TASK GOAL: For the records below, print the lines from the line with "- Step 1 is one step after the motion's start" through the line with "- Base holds" exactly as written; include both end lines and exclude the rest.

(Dataset excerpts)
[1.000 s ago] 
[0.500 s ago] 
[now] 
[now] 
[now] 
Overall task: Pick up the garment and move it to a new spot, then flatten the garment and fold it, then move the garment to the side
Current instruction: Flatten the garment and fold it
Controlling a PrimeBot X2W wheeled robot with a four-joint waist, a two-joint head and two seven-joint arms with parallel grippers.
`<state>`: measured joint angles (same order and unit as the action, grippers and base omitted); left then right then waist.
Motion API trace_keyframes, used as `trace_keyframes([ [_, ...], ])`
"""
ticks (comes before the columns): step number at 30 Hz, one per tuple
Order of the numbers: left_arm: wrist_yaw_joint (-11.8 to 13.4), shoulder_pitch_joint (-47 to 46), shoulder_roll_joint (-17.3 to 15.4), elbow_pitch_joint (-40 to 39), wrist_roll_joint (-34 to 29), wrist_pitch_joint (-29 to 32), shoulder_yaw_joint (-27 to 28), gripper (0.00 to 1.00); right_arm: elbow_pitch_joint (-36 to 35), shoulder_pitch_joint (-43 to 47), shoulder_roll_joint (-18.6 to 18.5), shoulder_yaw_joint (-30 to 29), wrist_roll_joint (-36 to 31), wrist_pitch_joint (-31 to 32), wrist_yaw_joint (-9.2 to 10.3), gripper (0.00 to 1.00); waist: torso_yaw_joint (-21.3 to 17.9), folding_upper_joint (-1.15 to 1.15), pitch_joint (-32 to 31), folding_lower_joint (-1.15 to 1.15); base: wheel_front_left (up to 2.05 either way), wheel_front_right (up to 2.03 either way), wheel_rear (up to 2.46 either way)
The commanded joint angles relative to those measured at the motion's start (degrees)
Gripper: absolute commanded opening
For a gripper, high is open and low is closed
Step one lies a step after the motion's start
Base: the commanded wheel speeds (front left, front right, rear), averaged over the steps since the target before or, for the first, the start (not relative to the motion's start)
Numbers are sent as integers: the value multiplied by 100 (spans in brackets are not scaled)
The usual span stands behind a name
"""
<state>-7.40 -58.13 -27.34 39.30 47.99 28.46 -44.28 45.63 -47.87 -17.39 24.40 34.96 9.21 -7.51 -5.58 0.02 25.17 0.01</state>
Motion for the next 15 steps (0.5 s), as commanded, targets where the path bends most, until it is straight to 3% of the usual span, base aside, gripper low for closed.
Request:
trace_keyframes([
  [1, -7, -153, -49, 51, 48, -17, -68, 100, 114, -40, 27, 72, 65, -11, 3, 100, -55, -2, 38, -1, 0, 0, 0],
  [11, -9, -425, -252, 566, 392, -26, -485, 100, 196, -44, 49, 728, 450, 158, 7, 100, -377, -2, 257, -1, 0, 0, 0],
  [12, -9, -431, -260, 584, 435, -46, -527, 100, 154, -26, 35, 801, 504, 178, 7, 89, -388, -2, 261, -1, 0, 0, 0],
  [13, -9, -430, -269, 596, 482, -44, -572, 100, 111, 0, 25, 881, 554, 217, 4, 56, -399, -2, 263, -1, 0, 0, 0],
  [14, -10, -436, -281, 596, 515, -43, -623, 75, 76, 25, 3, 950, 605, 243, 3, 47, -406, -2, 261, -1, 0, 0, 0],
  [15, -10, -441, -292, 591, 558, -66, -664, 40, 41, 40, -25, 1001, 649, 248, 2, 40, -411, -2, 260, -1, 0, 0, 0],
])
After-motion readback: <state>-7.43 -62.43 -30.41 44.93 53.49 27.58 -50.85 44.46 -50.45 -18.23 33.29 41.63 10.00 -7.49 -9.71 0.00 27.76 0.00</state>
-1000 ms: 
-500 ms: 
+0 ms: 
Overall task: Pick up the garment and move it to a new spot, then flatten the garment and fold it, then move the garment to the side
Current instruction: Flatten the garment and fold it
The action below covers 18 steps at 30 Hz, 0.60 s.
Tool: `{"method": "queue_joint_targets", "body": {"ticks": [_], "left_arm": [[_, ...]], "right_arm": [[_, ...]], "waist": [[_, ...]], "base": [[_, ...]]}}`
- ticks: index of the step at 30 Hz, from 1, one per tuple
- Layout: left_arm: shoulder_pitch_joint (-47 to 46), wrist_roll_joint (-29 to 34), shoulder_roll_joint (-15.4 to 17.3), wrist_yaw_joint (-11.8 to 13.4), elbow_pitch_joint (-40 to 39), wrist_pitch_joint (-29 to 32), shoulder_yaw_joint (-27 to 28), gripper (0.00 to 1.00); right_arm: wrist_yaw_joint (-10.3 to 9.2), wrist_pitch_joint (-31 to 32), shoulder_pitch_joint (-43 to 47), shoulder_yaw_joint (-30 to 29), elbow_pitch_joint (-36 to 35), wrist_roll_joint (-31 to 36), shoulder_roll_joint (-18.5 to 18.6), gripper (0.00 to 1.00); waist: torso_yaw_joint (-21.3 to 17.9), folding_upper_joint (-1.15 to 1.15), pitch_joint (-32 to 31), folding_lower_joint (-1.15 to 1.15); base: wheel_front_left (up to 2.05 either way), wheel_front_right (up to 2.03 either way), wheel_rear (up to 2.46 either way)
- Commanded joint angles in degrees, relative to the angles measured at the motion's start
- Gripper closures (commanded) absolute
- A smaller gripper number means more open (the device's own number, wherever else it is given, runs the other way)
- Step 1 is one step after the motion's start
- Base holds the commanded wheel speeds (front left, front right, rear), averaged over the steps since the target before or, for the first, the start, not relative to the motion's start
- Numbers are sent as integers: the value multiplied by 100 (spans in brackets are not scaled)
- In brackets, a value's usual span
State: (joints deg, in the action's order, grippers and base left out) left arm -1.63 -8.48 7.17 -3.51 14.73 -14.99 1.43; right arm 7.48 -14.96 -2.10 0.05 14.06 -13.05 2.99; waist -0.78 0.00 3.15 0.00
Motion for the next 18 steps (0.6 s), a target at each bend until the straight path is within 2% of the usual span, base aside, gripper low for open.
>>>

TASK RESULT:
- Step 1 is one step after the motion's start
- Base holds the commanded wheel speeds (front left, front right, rear), averaged over the steps since the target before or, for the first, the start, not relative to the motion's start

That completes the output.